Jésus – Si je te disais que Dieu aussi souffre pour ton fils, le croirais-tu ? Lui aussi a des larmes plein les yeux en voyant la douleur de tous ces malades…. Tu n’es pas tout seul, mon frère. Dieu est avec toi. Il est à tes côtés, il te soutient. Je ne sais quoi te dire d’autre. Allez, transportons-le chez toi. On va le coucher pour qu’il se repose. Allez, il est déjà plus calme.
Ismaël – Mais, il va avoir d’autres attaques, non ?
Jésus – Même dans ce cas, l’espoir est toujours possible.
Jésus aida le vieil Ismaël à relever son fils et à l’accompagner jusque chez lui. Ensuite, il prit Alexandre par les épaules et s’en alla en silence. Le père marchait sur le chemin poussiéreux qui passe par le village de Dabbouriya, près du mont Thabor.
Matthieu 17,14-21; Marc 9,14-29; Luc 9,37-43.
Commentaires :
Au pied du mont Thabor se situait Dabbouriya, petite ville appartenant aux Israélites de la tribu de Zabulon. Elle portait ce nom en souvenir de Déborah, la prophétesse et “mère d’Israël”, qui avait agi comme juge dans les premiers temps de l’histoire du peuple et avait gagné des batailles pour sa patrie. Son cantique de victoire (Juges 5, 1-31) est une des œuvres maîtresse de la littérature hébraïque. Actuellement, Dabbouriya est un petit village habité par des Arabes.
Dans la description que font les évangiles sur les symptômes de la maladie du garçon que Jésus a trouvé en descendant du mont Thabor, on peut voir qu’il souffrait d’épilepsie, maladie totalement inconnue de ce temps-là. Les malades qui en souffraient étaient particulièrement craints. Ne sachant d’où pouvait venir la maladie, face à elle, la situation était angoissante. Le plus souvent on attribuait cette maladie au démon. On parlait aussi d’un châtiment de Dieu pour un péché secret du malade ou d’un membre de sa famille.
Cinq cents ans avant Jésus, un auteur anonyme a écrit un des plus beaux livres de la Bible, le Livre de Job. On y raconte l’histoire d’un homme bon qui avait souffert de toutes sortes de calamités. Les pages du livre recueillent ses interrogations devant la douleur qu’il considère comme absurde, injuste, imméritée. Dans cette crise, Job affronte plusieurs de ses amis qui lui font de pieuses remarques pour essayer de le résigner. Job ne se laisse pas convaincre et affronte Dieu qu’il rend responsable de ses maux.
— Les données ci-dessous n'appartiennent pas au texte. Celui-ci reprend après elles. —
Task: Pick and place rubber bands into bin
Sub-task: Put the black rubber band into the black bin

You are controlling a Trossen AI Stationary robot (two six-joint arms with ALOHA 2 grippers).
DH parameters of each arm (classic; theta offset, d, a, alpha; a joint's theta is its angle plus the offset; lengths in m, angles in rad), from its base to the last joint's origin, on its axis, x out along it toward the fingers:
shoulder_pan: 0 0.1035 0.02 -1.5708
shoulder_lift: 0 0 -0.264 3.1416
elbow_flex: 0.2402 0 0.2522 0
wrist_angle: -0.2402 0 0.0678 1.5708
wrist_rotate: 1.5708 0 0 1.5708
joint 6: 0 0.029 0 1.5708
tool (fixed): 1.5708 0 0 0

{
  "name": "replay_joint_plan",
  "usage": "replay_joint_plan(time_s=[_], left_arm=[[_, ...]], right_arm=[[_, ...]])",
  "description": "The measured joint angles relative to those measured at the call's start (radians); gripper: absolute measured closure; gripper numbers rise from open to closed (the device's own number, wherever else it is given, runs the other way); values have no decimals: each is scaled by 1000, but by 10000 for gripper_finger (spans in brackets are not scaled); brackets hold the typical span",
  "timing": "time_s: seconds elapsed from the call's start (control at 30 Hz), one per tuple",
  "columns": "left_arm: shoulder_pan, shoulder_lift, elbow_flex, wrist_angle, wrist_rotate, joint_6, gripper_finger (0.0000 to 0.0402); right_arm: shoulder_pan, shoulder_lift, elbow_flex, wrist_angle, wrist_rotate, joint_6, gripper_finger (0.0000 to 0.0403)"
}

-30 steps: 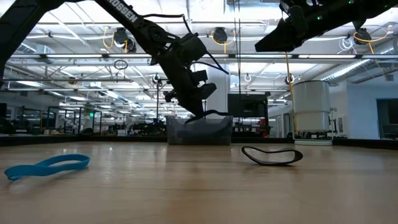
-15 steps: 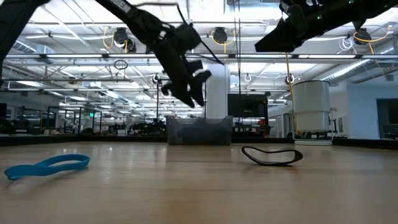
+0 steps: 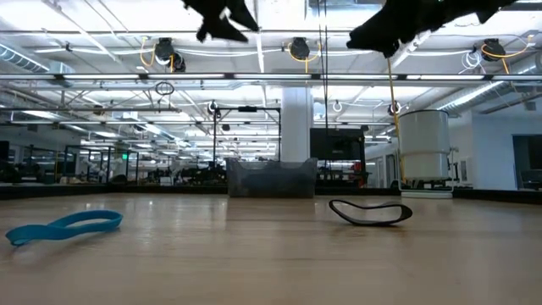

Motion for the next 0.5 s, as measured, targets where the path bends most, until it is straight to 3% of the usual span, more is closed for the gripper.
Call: replay_joint_plan(time_s=[0.3,0.5], left_arm=[[-45,-146,0,-96,-2,15,172],[-104,-239,-74,-76,-2,11,172]], right_arm=[[135,124,210,-307,-5,-130,244],[276,260,310,-433,120,-146,242]])
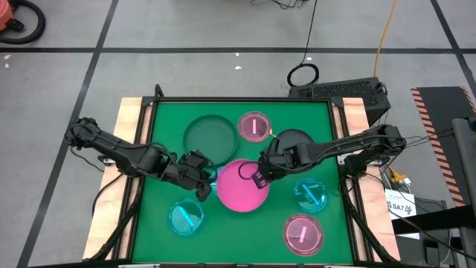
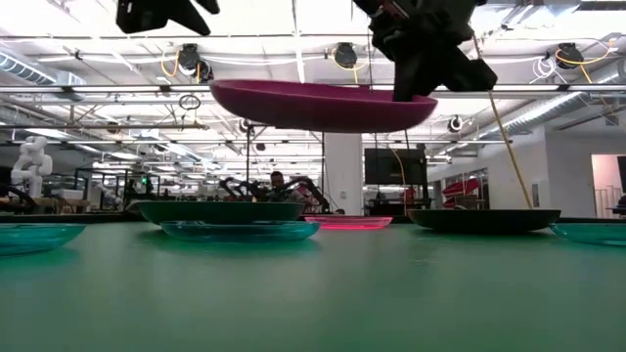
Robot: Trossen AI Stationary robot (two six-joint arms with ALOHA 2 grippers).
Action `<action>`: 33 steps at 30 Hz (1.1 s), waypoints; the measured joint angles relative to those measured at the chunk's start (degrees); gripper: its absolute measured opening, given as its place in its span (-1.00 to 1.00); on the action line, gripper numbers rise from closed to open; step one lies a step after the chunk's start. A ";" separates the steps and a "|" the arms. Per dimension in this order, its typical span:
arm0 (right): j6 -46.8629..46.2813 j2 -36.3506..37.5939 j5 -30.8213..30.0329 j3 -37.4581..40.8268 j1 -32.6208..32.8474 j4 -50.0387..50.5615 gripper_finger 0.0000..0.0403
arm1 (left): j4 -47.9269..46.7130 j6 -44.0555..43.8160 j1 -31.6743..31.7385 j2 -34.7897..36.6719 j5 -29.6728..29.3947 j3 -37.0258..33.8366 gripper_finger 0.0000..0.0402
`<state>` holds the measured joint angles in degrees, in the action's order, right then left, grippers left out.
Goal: Stack plastic plates
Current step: Stack the pink plate on the green plate
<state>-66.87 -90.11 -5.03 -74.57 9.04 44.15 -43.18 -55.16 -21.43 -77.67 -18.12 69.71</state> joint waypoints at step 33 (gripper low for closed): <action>3.64 0.62 -17.28 -0.04 -0.04 -10.13 -0.96 | 0.07 11.56 9.96 -0.63 -8.93 0.02 -0.36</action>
<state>-63.24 -89.49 -22.31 -74.61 8.99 34.02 -43.11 -43.60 -11.47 -78.30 -27.04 69.73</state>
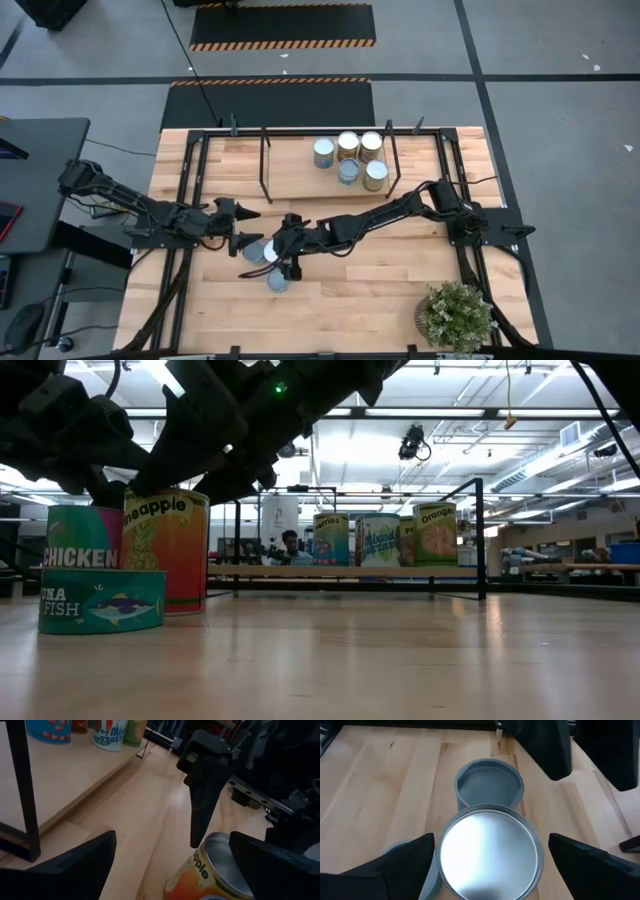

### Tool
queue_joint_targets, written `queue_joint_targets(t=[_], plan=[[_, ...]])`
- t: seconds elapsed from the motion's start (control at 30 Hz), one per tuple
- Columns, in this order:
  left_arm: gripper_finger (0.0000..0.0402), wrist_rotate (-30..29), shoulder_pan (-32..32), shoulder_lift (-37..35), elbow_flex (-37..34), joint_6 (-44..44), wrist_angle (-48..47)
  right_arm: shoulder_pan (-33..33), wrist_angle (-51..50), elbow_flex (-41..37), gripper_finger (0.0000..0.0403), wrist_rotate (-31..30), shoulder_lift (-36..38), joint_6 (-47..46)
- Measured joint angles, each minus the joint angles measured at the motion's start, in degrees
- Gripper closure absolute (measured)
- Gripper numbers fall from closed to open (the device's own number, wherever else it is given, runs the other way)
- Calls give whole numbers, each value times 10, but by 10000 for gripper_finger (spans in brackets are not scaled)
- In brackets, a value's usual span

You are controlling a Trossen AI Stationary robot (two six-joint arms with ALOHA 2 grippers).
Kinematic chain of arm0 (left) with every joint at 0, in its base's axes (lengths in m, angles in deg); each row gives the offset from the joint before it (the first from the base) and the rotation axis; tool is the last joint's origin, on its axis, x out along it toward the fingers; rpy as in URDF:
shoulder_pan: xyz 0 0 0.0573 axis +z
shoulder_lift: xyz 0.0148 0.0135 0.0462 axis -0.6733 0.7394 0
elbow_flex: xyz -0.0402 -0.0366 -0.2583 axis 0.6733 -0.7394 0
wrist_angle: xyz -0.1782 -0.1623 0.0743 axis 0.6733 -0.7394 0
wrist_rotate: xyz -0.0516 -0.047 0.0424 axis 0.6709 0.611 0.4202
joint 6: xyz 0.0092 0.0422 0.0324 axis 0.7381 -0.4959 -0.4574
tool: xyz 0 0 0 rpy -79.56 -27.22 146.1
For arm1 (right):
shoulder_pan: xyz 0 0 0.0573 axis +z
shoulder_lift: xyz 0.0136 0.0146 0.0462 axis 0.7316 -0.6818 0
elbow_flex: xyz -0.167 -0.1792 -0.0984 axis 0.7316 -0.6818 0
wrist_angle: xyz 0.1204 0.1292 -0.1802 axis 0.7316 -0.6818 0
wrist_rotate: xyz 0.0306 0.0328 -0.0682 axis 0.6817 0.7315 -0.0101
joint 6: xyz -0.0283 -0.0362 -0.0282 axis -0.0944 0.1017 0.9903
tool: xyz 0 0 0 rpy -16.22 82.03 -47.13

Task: Pick and place cans onto a shelf
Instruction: Put the canned pineapple on the shelf

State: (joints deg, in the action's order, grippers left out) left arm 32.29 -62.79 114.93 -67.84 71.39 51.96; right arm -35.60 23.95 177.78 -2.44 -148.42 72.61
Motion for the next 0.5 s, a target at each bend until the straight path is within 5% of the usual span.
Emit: queue_joint_targets(t=[0.5], plan=[[8, 0, 0, 0, 0, -32, 22, -7, 104, -70, 4, 12, 0, 0]])
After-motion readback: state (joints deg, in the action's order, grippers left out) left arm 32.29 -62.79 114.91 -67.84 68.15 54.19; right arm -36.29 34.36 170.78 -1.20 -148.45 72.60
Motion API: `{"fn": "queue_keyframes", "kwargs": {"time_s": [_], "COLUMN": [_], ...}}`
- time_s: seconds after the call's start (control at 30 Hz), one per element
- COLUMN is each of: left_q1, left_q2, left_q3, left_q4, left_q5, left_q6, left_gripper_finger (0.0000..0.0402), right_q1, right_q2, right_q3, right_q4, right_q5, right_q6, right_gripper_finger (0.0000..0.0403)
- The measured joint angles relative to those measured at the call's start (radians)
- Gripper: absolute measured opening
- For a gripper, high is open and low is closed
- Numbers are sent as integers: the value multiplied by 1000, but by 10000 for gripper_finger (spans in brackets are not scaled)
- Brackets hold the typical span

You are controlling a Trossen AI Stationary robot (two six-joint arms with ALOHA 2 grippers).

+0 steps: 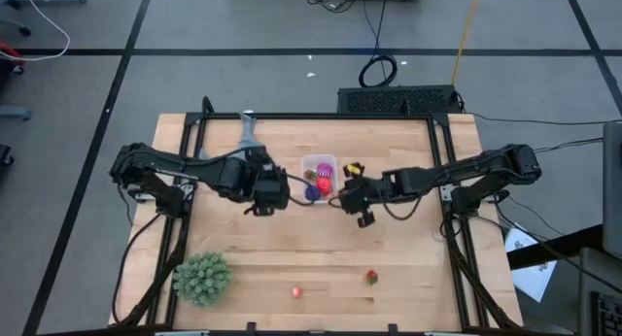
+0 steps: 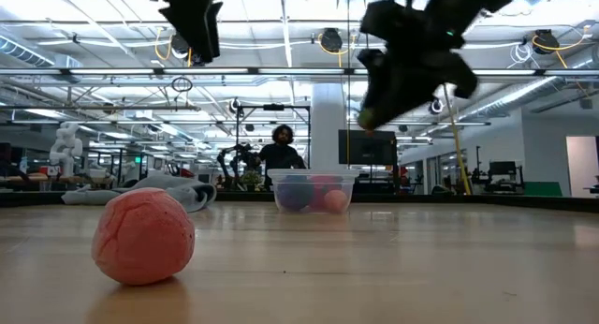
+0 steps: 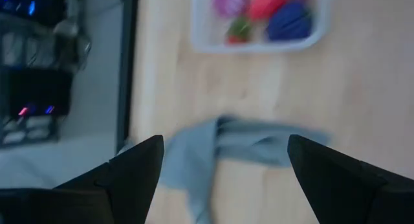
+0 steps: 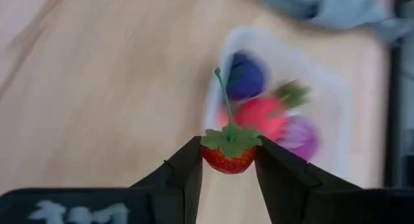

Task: Pick and placing Produce into tupperware
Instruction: Put the top red strawberry into the transparent bin

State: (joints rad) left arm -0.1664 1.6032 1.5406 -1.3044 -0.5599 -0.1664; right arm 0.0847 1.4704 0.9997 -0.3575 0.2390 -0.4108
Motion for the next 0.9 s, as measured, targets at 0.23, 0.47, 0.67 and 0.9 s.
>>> {"fn": "queue_keyframes", "kwargs": {"time_s": [0.23, 0.47, 0.67, 0.9], "left_q1": [122, 248, 322, 336], "left_q2": [-21, -111, -201, -269], "left_q3": [0, 0, 0, 1], "left_q4": [-167, -186, -175, -130], "left_q5": [-63, -70, -70, -18], "left_q6": [-41, -29, -45, -46], "left_gripper_finger": [335, 335, 335, 335], "right_q1": [-104, -174, -211, -229], "right_q2": [0, 0, 50, 202], "right_q3": [54, 58, 59, 85], "right_q4": [55, 130, 190, 185], "right_q5": [-4, -36, -87, -114], "right_q6": [-24, -28, -20, -8], "right_gripper_finger": [121, 121, 121, 121]}}
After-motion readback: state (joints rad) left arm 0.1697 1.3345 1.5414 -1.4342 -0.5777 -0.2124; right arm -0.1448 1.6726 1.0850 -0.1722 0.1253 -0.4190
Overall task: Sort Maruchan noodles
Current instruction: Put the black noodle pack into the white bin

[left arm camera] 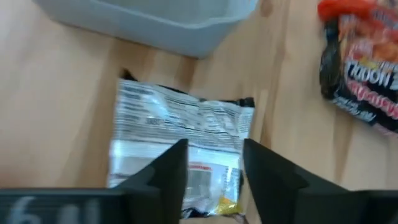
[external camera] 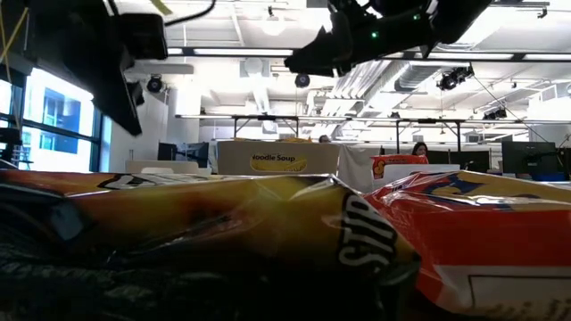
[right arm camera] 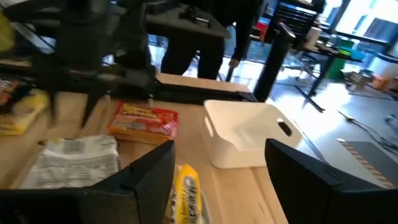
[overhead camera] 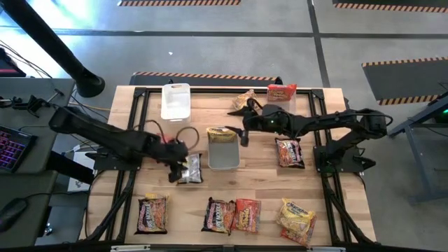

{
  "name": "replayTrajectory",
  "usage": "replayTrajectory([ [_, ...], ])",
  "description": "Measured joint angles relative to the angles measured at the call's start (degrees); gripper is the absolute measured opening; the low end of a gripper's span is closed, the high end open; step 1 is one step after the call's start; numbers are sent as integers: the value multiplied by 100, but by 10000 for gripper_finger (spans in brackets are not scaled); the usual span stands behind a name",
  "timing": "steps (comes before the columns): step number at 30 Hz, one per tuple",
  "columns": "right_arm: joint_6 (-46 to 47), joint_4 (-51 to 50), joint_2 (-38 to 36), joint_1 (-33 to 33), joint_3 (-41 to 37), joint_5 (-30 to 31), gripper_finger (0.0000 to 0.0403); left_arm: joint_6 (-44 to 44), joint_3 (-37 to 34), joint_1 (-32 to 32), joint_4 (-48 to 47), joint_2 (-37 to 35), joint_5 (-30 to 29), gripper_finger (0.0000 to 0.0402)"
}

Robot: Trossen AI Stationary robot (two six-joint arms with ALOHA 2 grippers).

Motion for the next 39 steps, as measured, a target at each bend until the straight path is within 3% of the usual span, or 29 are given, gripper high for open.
replayTrajectory([
  [7,-156,-34,0,0,-2,178,238,135,0,-673,650,1016,-458,224],
  [11,-155,-23,0,0,-2,228,238,117,7,-991,668,1541,-1119,235],
  [16,-156,-31,0,0,-9,249,238,105,164,-1292,670,2005,-1511,232],
  [20,-201,-30,0,0,-9,252,238,114,453,-1465,328,2251,-1787,193],
  [29,-239,-34,-2,4,-9,183,238,596,587,-1498,-36,2107,-1238,14],
  [34,64,-434,-4,146,-9,-273,238,525,572,-1497,-129,1605,-1039,6],
  [39,-303,-696,301,890,-11,38,242,371,573,-1482,-223,852,-1061,1],
])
Le personnage de Job, qui se rebelle devant la souffrance et interpelle Dieu, est une véritable révolution dans la pensée religieuse d’Israël. Jusqu’alors on croyait que l’homme recevait sur la terre soit la récompense soit la punition pour ce qu’il avait fait. Tout allait bien pour le bon, il était heureux et prospérait. Le méchant était tôt ou tard touché par les échecs et la souffrance. Le Livre de Job est venu contredire complètement cette idée. Son thème se résume en une seule question inquiétante : Pourquoi les bons souffrent-ils ? Quel sens a la douleur des innocents ? Tout au long des 38 chapitres et de toutes les façons possibles, Job pose et repose la même question. A partir de ce livre, la réflexion du peuple d’Israël varie du tout au tout sur la douleur, la responsabilité individuelle et les projets de Dieu. Le cas de Job a ouvert la voie théorique qui permet de penser à une possible immortalité, une transcendance de la vie humaine au-delà de cette vie terrestre.